Cowboys Hockey

 

It's hard to say how some stories get started. The legend of the Old Boot is that kind of story. But I can tell you how it got started. I made it up. But that won't stop it from being told as true many years from now. My admission here will not bear the weight of ancient legend... as it is becoming. So I'll tell you a bit about the story as I know it. Others may tell it differently in the future, and their version may be more accurate than mine. It is the nature of this legend.

I first discovered the Old Boot in Hap May's cow barn. He had no idea how long it had been there and didn't even know who owned it. He figured it must have belonged to his farm hand, Mike Molema and also figured he shouldn't be leaving it lying around, so he gave it to me when I asked if I could have it. One man's junk is another man's treasure, and to me an old gray cowboy boot with a skate blade attached was a trophy to be revered.

You see, there was a challenge a foot (if you will pardon the pun). From time to time I liked to gather together the oldest member of the Cowboys Hockey Club and rustle up some of the retired players from the original 1979 team in order to challenge the newest members of the team in a hockey contest they would not forget. (Well, they might forget some of it, but others would remind them later.) This challenge needed a trophy, I felt. Bragging rights is the real reward, but it needed a iconic symbol, and a bit of folklore to allure.

The tale of Maurice May is just that kind of story.

If you search historical archives or family genealogy you will find no record of someone called Maurice May in East Richmond. His boot is the only evidence we have to substantiate the story of this legendary lost cowboy.

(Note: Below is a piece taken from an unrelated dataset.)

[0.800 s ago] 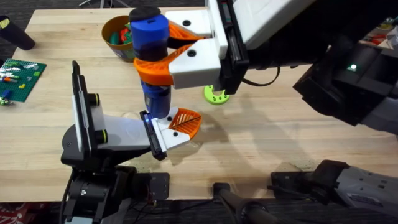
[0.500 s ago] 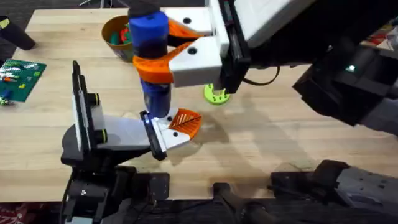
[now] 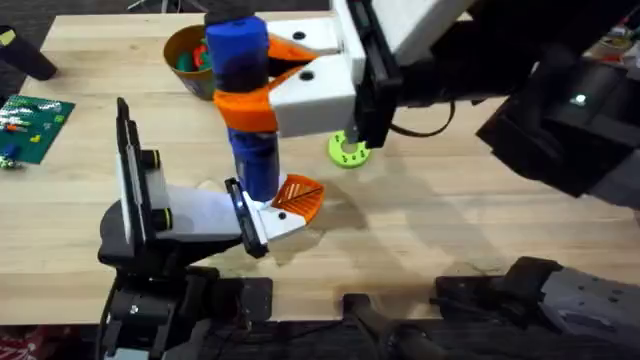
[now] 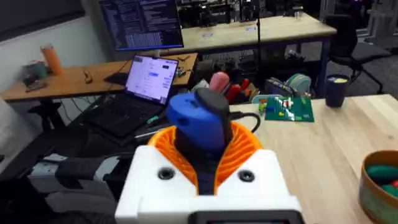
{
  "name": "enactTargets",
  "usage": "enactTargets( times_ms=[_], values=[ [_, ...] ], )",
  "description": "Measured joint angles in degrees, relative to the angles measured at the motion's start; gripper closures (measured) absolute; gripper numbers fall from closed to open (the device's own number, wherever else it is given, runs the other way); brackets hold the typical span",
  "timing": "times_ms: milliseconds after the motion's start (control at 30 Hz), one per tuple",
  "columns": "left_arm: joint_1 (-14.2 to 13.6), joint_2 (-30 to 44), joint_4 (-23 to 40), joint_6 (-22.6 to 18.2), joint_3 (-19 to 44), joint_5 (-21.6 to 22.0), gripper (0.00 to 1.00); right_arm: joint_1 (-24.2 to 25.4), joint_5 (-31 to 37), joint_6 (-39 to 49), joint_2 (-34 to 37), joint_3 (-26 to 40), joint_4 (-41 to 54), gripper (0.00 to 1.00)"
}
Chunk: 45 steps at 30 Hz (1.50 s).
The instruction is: Pick up the gripper from the table and insert it into the empty holder that is missing its gripper. Then pick up a screw, insert it into the mounting hole, and use the screwdriver to tighten it. Finally, clean up the table by picking up the vegetable and placing it into the bucket.
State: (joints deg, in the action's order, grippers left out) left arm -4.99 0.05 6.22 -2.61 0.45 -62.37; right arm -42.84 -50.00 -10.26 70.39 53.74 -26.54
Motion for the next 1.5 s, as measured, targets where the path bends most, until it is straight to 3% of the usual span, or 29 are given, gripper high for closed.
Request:
enactTargets(
  times_ms=[333,900,1500],
  values=[
    [0.0,0.0,-0.02,0.0,0.0,0.0,0.995,3.45,-3.56,0.19,0.0,1.7,-0.09,0.897],
    [0.0,0.0,0.0,0.0,0.0,0.0,0.995,3.48,-10.55,3.27,0.0,3.34,1.61,0.897],
    [0.0,0.0,0.0,0.0,0.0,0.0,0.995,3.48,-11.56,6.46,0.0,3.34,1.77,0.897]
  ],
)
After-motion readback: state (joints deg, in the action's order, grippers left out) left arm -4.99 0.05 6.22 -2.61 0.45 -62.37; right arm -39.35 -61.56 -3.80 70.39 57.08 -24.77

I have asked around about this mysterious old boot and as the story goes, the old boot was original discovered during a cranberry harvest in 1995.  It floated to the surface of a favourite pond-hockey site on a farm near No. 7 Road in Richmond, BC.  Remarkably preserved in the peat and manure, it was cleaned up and examined.  It is believed to have belonged to the legendary Maurice May, who disappeared after a late Monday night scrimmage on the reservoir.   Rumour has it that late at night, during the bitter weeks of winter, you can still hear him skate.

Much of this fiction is yet to be examined. I have done considerable research on this account and have traced the rumours as far north as the BC Cariboo, (see 2007 archives: "These Boots were Made for Skatin") where some say an apparation resembling this Maurice May was witnessed there. There have been countless sighting of this "ghost", around the cranberry rinks and in the arenas where the Old Boot game has been played. I will continue to gather information about this pheonomina to be released in a coming article.